A number of studies have investigated
cyclomatic complexity’s correlation to
the number of defects contained in a
module. Most such studies find a
strong positive correlation between
cyclomatic complexity and defects:
modules that have the highest
complexity tend to also contain the
most defects. For example, a 2008
study by metric-monitoring software
supplier Enerjy analyzed classes of
open-source Java applications and
divided them into two sets based on
how commonly faults were found in
them. They found strong correlation
between cyclomatic complexity and
their faultiness, with classes with a
combined complexity of 11 having a
probability of being fault-prone of
just 0.28, rising to 0.98 for classes
with a complexity of 74.

This is good, but I’m hoping to know if there are more studies (or perhaps similar studies for other metrics, such as SLOC).

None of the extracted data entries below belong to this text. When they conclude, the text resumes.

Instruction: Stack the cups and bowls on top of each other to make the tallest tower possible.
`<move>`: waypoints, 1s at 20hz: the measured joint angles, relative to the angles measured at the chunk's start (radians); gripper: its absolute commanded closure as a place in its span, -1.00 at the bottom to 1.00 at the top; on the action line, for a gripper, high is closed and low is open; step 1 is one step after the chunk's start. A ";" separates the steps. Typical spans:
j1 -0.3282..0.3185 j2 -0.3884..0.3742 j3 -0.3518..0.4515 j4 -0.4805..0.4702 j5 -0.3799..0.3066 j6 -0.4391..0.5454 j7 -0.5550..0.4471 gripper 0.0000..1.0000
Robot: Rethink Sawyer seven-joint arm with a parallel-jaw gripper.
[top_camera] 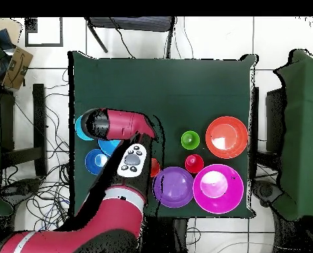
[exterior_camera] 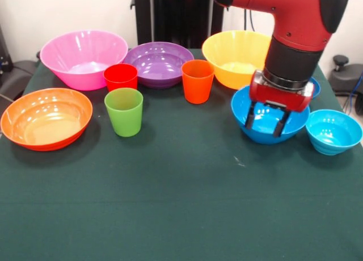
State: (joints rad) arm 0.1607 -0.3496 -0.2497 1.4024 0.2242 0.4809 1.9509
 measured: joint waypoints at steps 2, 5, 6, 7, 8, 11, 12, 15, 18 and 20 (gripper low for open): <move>0.000 0.004 -0.014 0.000 0.000 0.000 0.013 -1.00; -0.001 0.006 -0.019 0.000 0.000 0.000 0.017 -1.00; -0.001 0.006 -0.019 0.000 0.000 0.000 0.017 -1.00; -0.001 0.006 -0.019 0.000 0.001 0.000 0.017 -1.00; -0.001 0.006 -0.019 0.000 0.002 0.000 0.017 -1.00; -0.001 0.006 -0.019 0.003 0.011 0.000 0.017 -1.00; -0.001 0.005 -0.019 0.005 0.013 0.000 0.017 -1.00; -0.002 0.002 -0.019 0.011 0.017 0.000 0.017 -1.00; -0.002 -0.003 -0.018 0.017 0.017 0.000 0.017 -1.00; -0.002 -0.006 -0.018 0.019 0.017 0.001 0.017 -1.00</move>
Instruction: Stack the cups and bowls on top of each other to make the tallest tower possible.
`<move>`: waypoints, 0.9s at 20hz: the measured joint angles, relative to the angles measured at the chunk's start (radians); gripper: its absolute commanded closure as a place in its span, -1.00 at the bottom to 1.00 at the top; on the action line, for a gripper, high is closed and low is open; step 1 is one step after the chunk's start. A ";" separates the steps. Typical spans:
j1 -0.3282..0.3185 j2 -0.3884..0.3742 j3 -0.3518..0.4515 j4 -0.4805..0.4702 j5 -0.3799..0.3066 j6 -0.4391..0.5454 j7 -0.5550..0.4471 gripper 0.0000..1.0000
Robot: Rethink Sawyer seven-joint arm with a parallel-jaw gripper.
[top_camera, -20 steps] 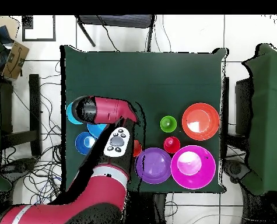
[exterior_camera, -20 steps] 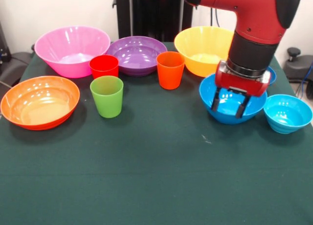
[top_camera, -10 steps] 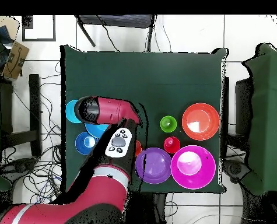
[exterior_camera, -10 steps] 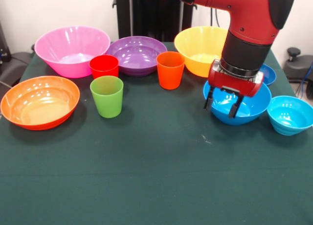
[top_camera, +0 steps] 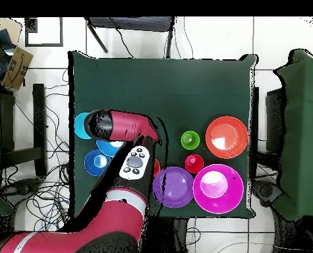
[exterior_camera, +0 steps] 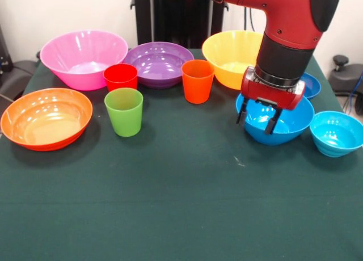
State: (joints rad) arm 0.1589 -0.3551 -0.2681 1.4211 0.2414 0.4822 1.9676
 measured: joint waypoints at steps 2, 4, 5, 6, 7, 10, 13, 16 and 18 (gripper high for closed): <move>-0.001 -0.007 0.000 0.001 0.000 0.014 0.000 -1.00; -0.003 -0.016 0.000 0.001 0.000 0.034 0.000 -1.00; -0.004 -0.024 0.001 0.001 0.000 0.050 0.000 -1.00; -0.007 -0.033 0.002 0.001 -0.001 0.066 0.000 -1.00; -0.010 -0.043 0.004 0.002 -0.003 0.083 0.000 -1.00; -0.025 -0.078 0.016 0.010 -0.018 0.107 0.000 -1.00; -0.035 -0.097 0.026 0.013 -0.038 0.107 0.000 -1.00; -0.044 -0.109 0.038 0.015 -0.076 0.107 0.000 -1.00; -0.052 -0.109 0.052 0.020 -0.105 0.107 0.000 -1.00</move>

I also found an article at IBM that promotes monitoring CC values, but it lacks case-study support showing ROI figures. Then there is Coding Horror article on “arrow code” which sites a summary of a case study, but does not offer the case study(ies) themselves nor the actual numbers which justified the conclusion:

Studies show a correlation between a
program’s cyclomatic complexity and
its error frequency. A low cyclomatic
complexity contributes to a program’s
understandability and indicates it is
amenable to modification at lower risk
than a more complex program. A
module’s cyclomatic complexity is also
a strong indicator of its testability.

Certainly cyclomatic complexity (CC) will help spot arrow-code, but I still need case studies that show ROI values. For example, “organization X incorporated a max CC of 10 on methods/functions, and reduced defects 20% in the following development iteration.”

Without that kind of data, it is difficult to get management to care. Can anyone point me to a few hard studies? Even just one would help…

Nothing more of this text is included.